25 de febrero | Ser Semejante a Jesús | Elena G. de White | Jesús, el perfecto modelo de obediencia


Y descendió con ellos, y volvió a Nazaret, y estaba sujeto a ellos. Y su madre guardaba todas estas cosas en su corazón. Lucas 2:51.

Cuando Cristo tenía 12 años, fue con sus padres a Jerusalén para asistir a la fiesta de la Pascua, y a su regreso se perdió entre la multitud. Después de que José y María lo buscaron durante tres días, lo encontraron en el atrio del templo, “sentado en medio de los doctores de la ley, oyéndoles y preguntándoles. Y todos los que le oían, se maravillaban de su inteligencia y de sus respuestas”. Lucas 2:46, 47. Hacía preguntas con una gracia que encantaba a esos eruditos. Era un modelo perfecto para toda la juventud. Siempre manifestó deferencia y respeto por los mayores. La religión de Jesús nunca hará que un niño sea rudo y descortés.
Cuando José y María lo encontraron, quedaron sorprendidos, “y le dijo su madre: Hijo, ¿por qué nos has hecho así? He aquí, tu padre y yo te hemos buscado con angustia. Entonces él les dijo: ¿Por qué me buscabais?” Señalando hacia el cielo, continuó: “¿No sabíais que en los negocios de mi Padre me es necesario estar?” Lucas 2:48, 49. Mientras hablaba estas palabras, la divinidad fulguró a través de su humanidad.
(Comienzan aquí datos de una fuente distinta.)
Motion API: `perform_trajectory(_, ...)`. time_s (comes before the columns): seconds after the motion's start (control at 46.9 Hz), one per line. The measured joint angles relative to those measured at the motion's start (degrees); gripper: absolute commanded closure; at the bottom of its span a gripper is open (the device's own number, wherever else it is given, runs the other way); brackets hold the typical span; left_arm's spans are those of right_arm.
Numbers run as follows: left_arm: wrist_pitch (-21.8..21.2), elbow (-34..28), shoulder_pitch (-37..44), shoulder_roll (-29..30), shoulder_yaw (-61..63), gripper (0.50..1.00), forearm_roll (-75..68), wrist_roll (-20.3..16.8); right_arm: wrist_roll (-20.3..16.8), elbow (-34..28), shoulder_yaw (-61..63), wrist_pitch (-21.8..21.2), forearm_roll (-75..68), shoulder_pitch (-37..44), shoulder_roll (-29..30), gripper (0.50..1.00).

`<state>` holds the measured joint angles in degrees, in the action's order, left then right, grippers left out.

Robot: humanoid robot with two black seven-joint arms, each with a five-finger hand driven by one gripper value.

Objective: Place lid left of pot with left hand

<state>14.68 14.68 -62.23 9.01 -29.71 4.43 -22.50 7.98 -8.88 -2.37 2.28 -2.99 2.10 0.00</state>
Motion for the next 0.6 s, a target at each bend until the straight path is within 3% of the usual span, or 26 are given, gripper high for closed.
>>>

La luz de la gloria del cielo iluminó su rostro… Cristo no comenzó su ministerio público sino hasta dieciocho años después de esto, pero constantemente estuvo ayudando a otros, aprovechando cada oportunidad que se le ofrecía. Aun en su niñez hablaba palabras de consuelo y ternura a jóvenes y viejos. Su madre no podía menos que advertir sus palabras, su espíritu, su obediencia voluntaria a todos los requerimientos de ella.
No es correcto decir, como muchos escritores han dicho, que Cristo era como todos los niños. Muchos niños son descarriados y conducidos mal… Jesús fue instruido de acuerdo con el carácter sagrado de su misión. Su inclinación hacia lo correcto era una constante satisfacción para sus padres. Las preguntas que les hacía los inducían a estudiar con sumo fervor los grandes elementos de la verdad.
Las conmovedoras palabras de Jesús en cuanto a la naturaleza y el Dios de la naturaleza abrían e iluminaban su mente.—The Youth’s Instructor, 8 de septiembre [63] de 1898. Ver Comentario Bíblico Adventista 5:1091, 1093.